English naval officer (1789–1835)

James Norton (9 June 1789 – 29 August 1835) was an English naval officer who participated as a combatant and commander of the Imperial Brazilian Navy during the Cisplatine War.

== Biography ==
Norton was born in Newark-on-Trent on 9 June 1789 to Richard Norton, who belonged to the collateral branch of the family of Lord Grantley (Brinsley Norton), and Elisa Norton.

He joined the Royal Navy in 1802, taking part in the Napoleonic Wars under the command of Admiral Edward Pellew. With the independence of Brazil, the emperor Pedro I began the formation of a navy, hiring the services of Lord Thomas Cochrane, having sent Felisberto Caldeira Brant to Great Britain to recruit officers, among them James Norton.

In the Pernambuco campaign, in 1824, at the head of a corps of sailors, he seized Recife. In the Cisplatine War, he was sent to the Río de la Plata with the frigate Nichteroy under his command. Soon after he assumed and commanded the naval division blockading Buenos Aires, achieving several victories and distinguishing himself in many battles, particularly those of 30 July 1826, 8 April and 7 December 1827 and of June 16 1828. In the latter, he lost his right arm and, on 17 February that year, he was slightly wounded.
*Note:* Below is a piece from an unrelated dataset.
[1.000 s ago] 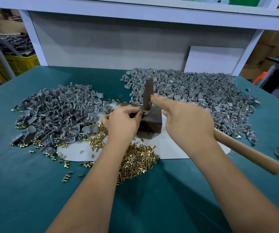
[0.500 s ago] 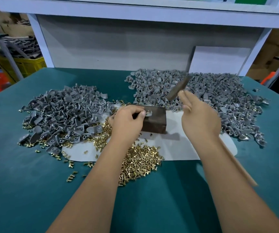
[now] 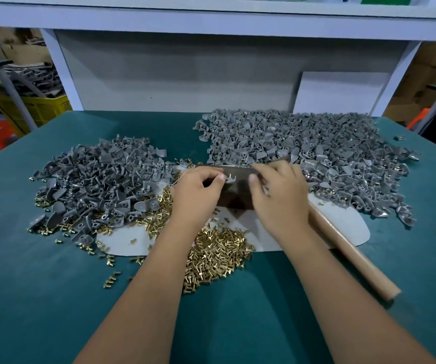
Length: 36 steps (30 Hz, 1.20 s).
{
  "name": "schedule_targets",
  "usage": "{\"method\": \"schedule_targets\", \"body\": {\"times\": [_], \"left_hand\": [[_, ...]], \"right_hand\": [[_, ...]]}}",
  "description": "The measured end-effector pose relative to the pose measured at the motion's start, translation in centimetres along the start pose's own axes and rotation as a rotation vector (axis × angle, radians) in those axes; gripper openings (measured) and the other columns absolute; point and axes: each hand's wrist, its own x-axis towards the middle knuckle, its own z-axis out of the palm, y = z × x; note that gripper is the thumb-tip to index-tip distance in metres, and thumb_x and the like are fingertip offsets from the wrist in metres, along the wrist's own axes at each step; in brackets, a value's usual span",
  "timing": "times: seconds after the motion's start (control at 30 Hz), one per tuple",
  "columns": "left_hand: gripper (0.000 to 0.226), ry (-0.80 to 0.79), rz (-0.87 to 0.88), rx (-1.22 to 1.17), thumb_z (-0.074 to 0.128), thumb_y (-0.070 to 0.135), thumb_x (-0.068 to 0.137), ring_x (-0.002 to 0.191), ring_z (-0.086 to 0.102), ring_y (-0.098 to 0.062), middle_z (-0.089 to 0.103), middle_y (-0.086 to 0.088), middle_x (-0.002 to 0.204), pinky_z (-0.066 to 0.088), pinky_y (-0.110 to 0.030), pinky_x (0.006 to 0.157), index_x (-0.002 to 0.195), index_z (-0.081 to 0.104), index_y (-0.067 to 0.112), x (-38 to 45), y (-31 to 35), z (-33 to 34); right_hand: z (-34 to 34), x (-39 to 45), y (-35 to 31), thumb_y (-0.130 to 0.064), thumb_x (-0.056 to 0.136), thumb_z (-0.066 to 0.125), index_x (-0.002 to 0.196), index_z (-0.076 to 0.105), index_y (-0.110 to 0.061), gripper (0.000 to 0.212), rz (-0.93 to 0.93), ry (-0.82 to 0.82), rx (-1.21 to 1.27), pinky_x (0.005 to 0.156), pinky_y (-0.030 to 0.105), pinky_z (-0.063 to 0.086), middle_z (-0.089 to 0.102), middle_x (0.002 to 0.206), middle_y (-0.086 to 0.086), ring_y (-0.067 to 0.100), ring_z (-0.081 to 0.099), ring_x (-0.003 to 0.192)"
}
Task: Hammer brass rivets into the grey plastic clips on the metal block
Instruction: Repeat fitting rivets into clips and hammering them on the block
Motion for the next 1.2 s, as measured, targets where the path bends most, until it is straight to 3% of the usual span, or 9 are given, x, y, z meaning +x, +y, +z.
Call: {"method": "schedule_targets", "body": {"times": [0.13,0.4,0.5,0.6,0.77,0.9,1.0,1.1,1.2], "left_hand": [[0.015,0.0,0.017,-0.007,0.059,0.026,0.095,0.114,0.057,-0.017,0.067,0.015,0.107,0.041,-0.051,0.104,0.096,0.074,0.026,0.0,0.0,-0.1],[0.02,0.001,0.006,-0.057,0.056,0.029,0.097,0.109,0.058,-0.015,0.069,0.013,0.106,0.048,-0.045,0.099,0.1,0.075,0.031,0.0,0.0,-0.2],[0.023,0.001,-0.032,-0.03,0.053,0.032,0.098,0.11,0.056,-0.013,0.067,0.011,0.11,0.046,-0.045,0.102,0.107,0.074,0.03,0.2,-0.3,-0.1],[0.021,0.004,-0.016,-0.008,0.054,0.028,0.098,0.113,0.054,-0.011,0.067,0.014,0.111,0.044,-0.044,0.105,0.106,0.074,0.029,0.2,-0.3,-0.1],[0.029,-0.03,0.078,0.138,0.052,0.015,0.096,0.117,0.054,-0.017,0.068,0.01,0.117,0.042,-0.044,0.104,0.114,0.072,0.024,0.4,-0.4,0.1],[0.042,-0.013,0.096,0.134,0.048,0.002,0.091,0.122,0.053,-0.018,0.066,0.003,0.125,0.041,-0.041,0.107,0.124,0.069,0.019,0.4,-0.4,-0.5],[0.047,0.131,0.05,0.122,0.048,0.0,0.087,0.124,0.051,-0.018,0.065,0.002,0.126,0.041,-0.044,0.108,0.123,0.068,0.023,0.5,-0.4,-1.8],[0.052,0.246,-0.016,0.354,0.051,0.002,0.083,0.129,0.047,-0.025,0.066,0.0,0.128,0.034,-0.048,0.109,0.127,0.065,0.026,0.8,-1.4,-3.8],[0.044,0.176,-0.136,0.565,0.056,0.017,0.089,0.135,0.034,-0.03,0.064,-0.001,0.129,0.027,-0.048,0.105,0.131,0.061,0.03,0.8,-2.4,-4.9]], "right_hand": [[1.4,-0.5,-1.7,-0.042,0.09,0.055,0.114,0.067,-0.026,0.032,-0.048,-0.053,0.127,0.087,0.028,0.028,0.053,0.104,-0.007,0.015,0.038,0.103],[0.5,2.2,-2.0,-0.042,0.085,0.065,0.092,0.063,-0.03,0.014,0.092,-0.114,0.186,0.086,0.033,0.034,0.056,0.096,-0.013,0.015,0.039,0.103],[-0.9,5.8,-1.1,-0.04,0.089,0.061,0.116,0.061,-0.026,0.031,0.232,0.043,0.068,0.101,0.039,0.031,0.056,0.123,-0.002,0.022,0.037,0.121],[-1.5,6.9,-1.2,-0.032,0.089,0.059,0.133,0.045,-0.021,0.048,0.348,0.238,-0.099,0.113,0.047,0.018,0.029,0.147,0.013,0.031,0.02,0.137],[2.3,1.1,-4.4,-0.026,0.084,0.058,0.129,0.047,-0.025,0.046,0.092,0.109,-0.015,0.11,0.046,0.011,0.027,0.145,0.011,0.026,0.016,0.134],[2.9,-1.3,-4.9,-0.021,0.085,0.058,0.124,0.053,-0.021,0.04,0.024,0.104,0.046,0.104,0.043,0.021,0.038,0.135,0.008,0.027,0.027,0.125],[1.7,-1.2,-5.1,-0.018,0.083,0.06,0.114,0.061,-0.017,0.031,-0.089,0.093,0.085,0.095,0.038,0.031,0.05,0.119,0.005,0.025,0.041,0.112],[1.4,-1.6,-6.1,-0.011,0.087,0.054,0.1,0.068,-0.012,0.018,-0.263,-0.069,0.161,0.084,0.038,0.043,0.064,0.099,0.003,0.024,0.055,0.096],[2.0,-2.5,-7.2,-0.023,0.089,0.05,0.099,0.067,-0.014,0.022,-0.333,-0.26,0.082,0.073,0.034,0.044,0.062,0.095,0.003,0.024,0.055,0.095]]}}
He successfully led the blockade of the Río de la Plata, which brought Argentine public finances to the brink of collapse, hastening the peace agreement that ended the war, despite Brazilian defeats on land. Norton then destroyed the best ships of the Argentine fleet: the frigate 25 de Mayo, the brigs Independencia, Republica, Congreso and General Brandzen. After the war, he was knighted in the Imperial Order of the Cross, and also received the Imperial Order of the Rose. On 17 October 1829, he was promoted to head of division, with the rank of Rear Admiral.

He died on 29 August 1835 on board a ship off the west coast of New Zealand travelling back to Brazil.

His widow, Eliza Bland, published in 1837 a small work, entitled A noiva do Brasil (The Brazilian Bride). The couple's enthusiasm for the new country, according to British historian Brian Vale, is revealed by some of the names given to their children: Fletcher Carioca, Fredrick da Prata and Maria Brasília.